[proofplan]
We define a distribution on $U \times U$ by the stated oscillatory integral and check that its action on elementary tensors $\phi(x)u(y)$ is exactly the defining Kohn-Nirenberg formula for $(Pu)(\phi)$. This identifies the distribution with the Schwartz kernel of $P$. Smoothness away from the diagonal is proved locally: on a compact set where $|x-y|$ has a positive lower bound, repeated [integration by parts](/theorems/210) in $\xi$ turns the oscillatory integral and all its $x,y$ derivatives into absolutely convergent integrals.
[/proofplan]
[step:Define the candidate kernel as an oscillatory distribution]
Let
\begin{align*}
K_a: C_c^\infty(U \times U) &\to \mathbb{C}
\end{align*}
be the distribution defined by
\begin{align*}
K_a(\psi) = (2\pi)^{-n}\operatorname{Os}\!\int_{U \times U \times \mathbb{R}^n} e^{i(x-y)\cdot \xi}a(x,\xi)\psi(x,y)\,d\mathcal{L}^n(\xi)\,d\mathcal{L}^n(y)\,d\mathcal{L}^n(x),
\end{align*}
for $\psi \in C_c^\infty(U \times U)$. This is well-defined by the definition of oscillatory integrals with symbol amplitudes: for fixed compact support in $(x,y)$, the amplitude
\begin{align*}
b: U \times U \times \mathbb{R}^n &\to \mathbb{C}
\end{align*}
given by
\begin{align*}
b(x,y,\xi)=a(x,\xi)\psi(x,y)
\end{align*}
is compactly supported in $(x,y)$ and has symbol estimates of order $m$ in $\xi$.
[guided]
We first construct the object that should be the kernel. For a [test function](/page/Test%20Function) $\psi \in C_c^\infty(U \times U)$, define a linear functional
\begin{align*}
K_a: C_c^\infty(U \times U) &\to \mathbb{C}
\end{align*}
by
\begin{align*}
K_a(\psi) = (2\pi)^{-n}\operatorname{Os}\!\int_{U \times U \times \mathbb{R}^n} e^{i(x-y)\cdot \xi}a(x,\xi)\psi(x,y)\,d\mathcal{L}^n(\xi)\,d\mathcal{L}^n(y)\,d\mathcal{L}^n(x).
\end{align*}
Why is this a legitimate distribution? The only noncompact variable in the integral is $\xi$. The function
\begin{align*}
b: U \times U \times \mathbb{R}^n &\to \mathbb{C}
\end{align*}
defined by
\begin{align*}
b(x,y,\xi)=a(x,\xi)\psi(x,y)
\end{align*}
is compactly supported in $(x,y)$ because $\psi$ is compactly supported. Since $a \in S^m_{1,0}(U \times \mathbb{R}^n)$, differentiating $b$ in $x$, $y$, or $\xi$ gives finite sums of derivatives of $a$ multiplied by derivatives of $\psi$, and therefore the same symbol growth in $\xi$ holds on compact subsets of $U \times U$. Thus $b$ is an admissible oscillatory-integral amplitude. The oscillatory-integral definition then gives a continuous linear functional on $C_c^\infty(U \times U)$, namely a distribution $K_a \in \mathcal{D}'(U \times U)$.
[/guided]
[/step]
[step:Match the candidate kernel with the operator on elementary tensors]

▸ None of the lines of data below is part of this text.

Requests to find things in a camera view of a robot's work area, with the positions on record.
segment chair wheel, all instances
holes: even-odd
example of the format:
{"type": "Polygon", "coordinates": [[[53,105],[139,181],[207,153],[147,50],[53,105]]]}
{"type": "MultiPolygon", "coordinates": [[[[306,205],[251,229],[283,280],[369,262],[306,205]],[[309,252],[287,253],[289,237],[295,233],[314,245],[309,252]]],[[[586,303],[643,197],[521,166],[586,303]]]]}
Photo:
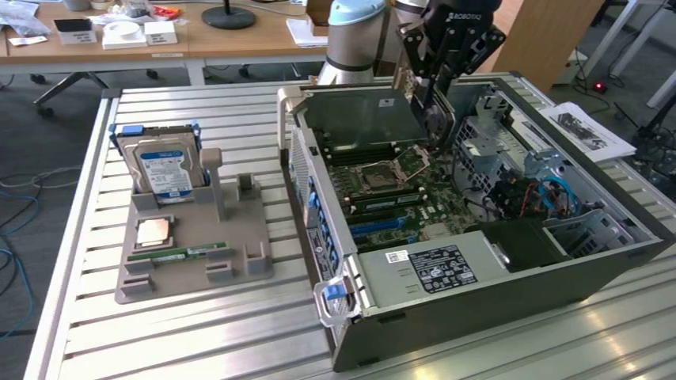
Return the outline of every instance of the chair wheel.
{"type": "Polygon", "coordinates": [[[161,75],[158,74],[158,71],[155,70],[147,70],[146,75],[149,78],[158,80],[161,78],[161,75]]]}
{"type": "Polygon", "coordinates": [[[43,75],[31,74],[31,82],[43,85],[45,83],[47,83],[47,79],[45,78],[43,75]]]}
{"type": "Polygon", "coordinates": [[[43,118],[46,118],[46,119],[49,119],[50,117],[53,117],[53,116],[54,116],[54,109],[53,109],[53,108],[50,108],[50,107],[47,107],[47,108],[38,107],[37,112],[38,112],[38,113],[39,113],[39,115],[41,115],[43,118]]]}
{"type": "Polygon", "coordinates": [[[249,79],[249,78],[251,78],[251,77],[253,77],[253,76],[251,76],[251,74],[250,74],[250,69],[249,69],[249,67],[242,67],[242,68],[241,68],[241,70],[239,70],[239,72],[241,72],[241,76],[242,76],[243,78],[247,78],[247,79],[249,79]]]}

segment slotted metal table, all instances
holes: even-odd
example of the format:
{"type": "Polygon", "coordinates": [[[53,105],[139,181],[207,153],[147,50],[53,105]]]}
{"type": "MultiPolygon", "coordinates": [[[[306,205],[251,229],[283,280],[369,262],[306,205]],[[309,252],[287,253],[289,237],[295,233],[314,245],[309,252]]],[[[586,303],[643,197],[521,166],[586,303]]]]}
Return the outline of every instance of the slotted metal table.
{"type": "MultiPolygon", "coordinates": [[[[523,78],[501,76],[538,108],[551,104],[523,78]]],[[[370,367],[331,371],[278,162],[277,92],[289,84],[129,89],[102,100],[26,379],[674,378],[673,249],[585,302],[370,367]],[[205,146],[222,148],[226,181],[251,172],[262,182],[275,276],[119,305],[133,184],[107,126],[194,119],[205,146]]],[[[629,165],[614,161],[603,169],[676,230],[674,204],[629,165]]]]}

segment blue cable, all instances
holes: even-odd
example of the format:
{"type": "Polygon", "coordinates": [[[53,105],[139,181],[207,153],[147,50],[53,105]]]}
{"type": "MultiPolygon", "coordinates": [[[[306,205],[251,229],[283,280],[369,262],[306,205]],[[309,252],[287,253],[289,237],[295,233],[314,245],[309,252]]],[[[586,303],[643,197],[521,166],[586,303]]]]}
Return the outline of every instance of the blue cable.
{"type": "Polygon", "coordinates": [[[543,203],[546,204],[547,208],[550,208],[551,210],[557,210],[557,206],[550,201],[550,199],[546,197],[546,195],[547,195],[547,189],[546,189],[546,184],[545,183],[547,181],[557,182],[563,187],[563,189],[567,191],[567,196],[569,196],[569,201],[567,202],[570,202],[573,204],[573,213],[575,215],[578,215],[578,213],[579,213],[579,203],[577,201],[577,196],[575,196],[575,193],[573,192],[571,185],[562,178],[555,177],[555,176],[545,177],[545,179],[541,181],[541,187],[539,187],[541,196],[542,196],[543,203]]]}
{"type": "Polygon", "coordinates": [[[13,329],[7,331],[3,336],[0,336],[0,342],[3,342],[14,334],[14,332],[18,331],[23,325],[26,325],[34,315],[34,295],[31,294],[31,285],[29,283],[29,277],[26,276],[26,270],[23,269],[21,259],[14,255],[13,251],[9,251],[7,249],[0,249],[0,252],[9,255],[10,259],[15,261],[19,268],[19,274],[22,275],[23,285],[26,286],[26,292],[29,294],[29,312],[26,313],[22,321],[19,321],[13,329]]]}
{"type": "Polygon", "coordinates": [[[0,196],[7,196],[10,198],[15,198],[18,200],[31,200],[33,202],[35,202],[35,208],[34,208],[34,214],[31,215],[31,217],[26,220],[26,222],[23,222],[19,226],[17,226],[13,230],[10,230],[9,232],[5,232],[2,233],[0,235],[5,235],[5,236],[9,236],[10,234],[14,234],[15,232],[18,232],[21,229],[23,229],[26,227],[27,224],[30,224],[37,215],[39,214],[39,208],[41,208],[41,202],[39,202],[39,199],[35,198],[34,196],[17,196],[14,194],[10,194],[9,192],[3,192],[0,191],[0,196]]]}

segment motherboard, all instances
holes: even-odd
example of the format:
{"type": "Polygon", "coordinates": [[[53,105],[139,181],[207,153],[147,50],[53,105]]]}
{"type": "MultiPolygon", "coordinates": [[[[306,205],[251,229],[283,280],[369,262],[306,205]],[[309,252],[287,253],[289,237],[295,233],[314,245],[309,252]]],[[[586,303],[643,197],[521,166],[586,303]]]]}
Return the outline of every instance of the motherboard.
{"type": "Polygon", "coordinates": [[[463,234],[478,223],[449,163],[419,144],[326,154],[359,252],[463,234]]]}

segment black lamp base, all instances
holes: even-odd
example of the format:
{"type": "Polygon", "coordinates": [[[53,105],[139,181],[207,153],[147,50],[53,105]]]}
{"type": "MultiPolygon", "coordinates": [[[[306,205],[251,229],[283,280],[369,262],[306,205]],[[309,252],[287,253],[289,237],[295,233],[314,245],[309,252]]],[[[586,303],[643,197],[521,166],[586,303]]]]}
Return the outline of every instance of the black lamp base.
{"type": "Polygon", "coordinates": [[[231,14],[227,14],[226,7],[218,6],[202,13],[202,20],[219,29],[243,29],[257,23],[257,15],[251,11],[237,7],[233,7],[231,14]]]}

Let $u,\phi \in C_c^\infty(U)$, and define
\begin{align*}
\psi_{\phi,u}: U \times U &\to \mathbb{C}
\end{align*}
by
\begin{align*}
\psi_{\phi,u}(x,y)=\phi(x)u(y).
\end{align*}
Then $\psi_{\phi,u} \in C_c^\infty(U \times U)$, and by the definition of $K_a$,
\begin{align*}
K_a(\psi_{\phi,u}) = (2\pi)^{-n}\operatorname{Os}\!\int_{U \times U \times \mathbb{R}^n} e^{i(x-y)\cdot \xi}\phi(x)a(x,\xi)u(y)\,d\mathcal{L}^n(\xi)\,d\mathcal{L}^n(y)\,d\mathcal{L}^n(x).
\end{align*}
This is exactly the assumed Kohn-Nirenberg formula for $(Pu)(\phi)$. Hence
\begin{align*}
K_a(\phi \otimes u)=(Pu)(\phi)
\end{align*}
for every $u,\phi \in C_c^\infty(U)$, where $\phi \otimes u$ denotes the function $(x,y)\mapsto \phi(x)u(y)$. By the defining property and uniqueness of the Schwartz kernel, $K_a=K_P$ in $\mathcal{D}'(U \times U)$.
[/step]
[step:Localize away from the diagonal]
Let $W \subset (U \times U)\setminus \{(x,x):x \in U\}$ be open with compact closure in $U \times U$. Since $\overline{W}$ is compact and disjoint from the diagonal, define
\begin{align*}
\delta_W=\inf\{|x-y|:(x,y)\in \overline{W}\}.
\end{align*}
Then $\delta_W>0$. Choose $\eta \in C_c^\infty(U \times U)$ with $\eta=1$ on a neighbourhood of $\overline{W}$ and $\operatorname{supp}\eta$ disjoint from the diagonal. It is enough to prove that the localized distribution $\eta K_P$ is represented by a smooth function, because $W$ was arbitrary.
[/step]
[step:Integrate by parts in $\xi$ to obtain absolute convergence]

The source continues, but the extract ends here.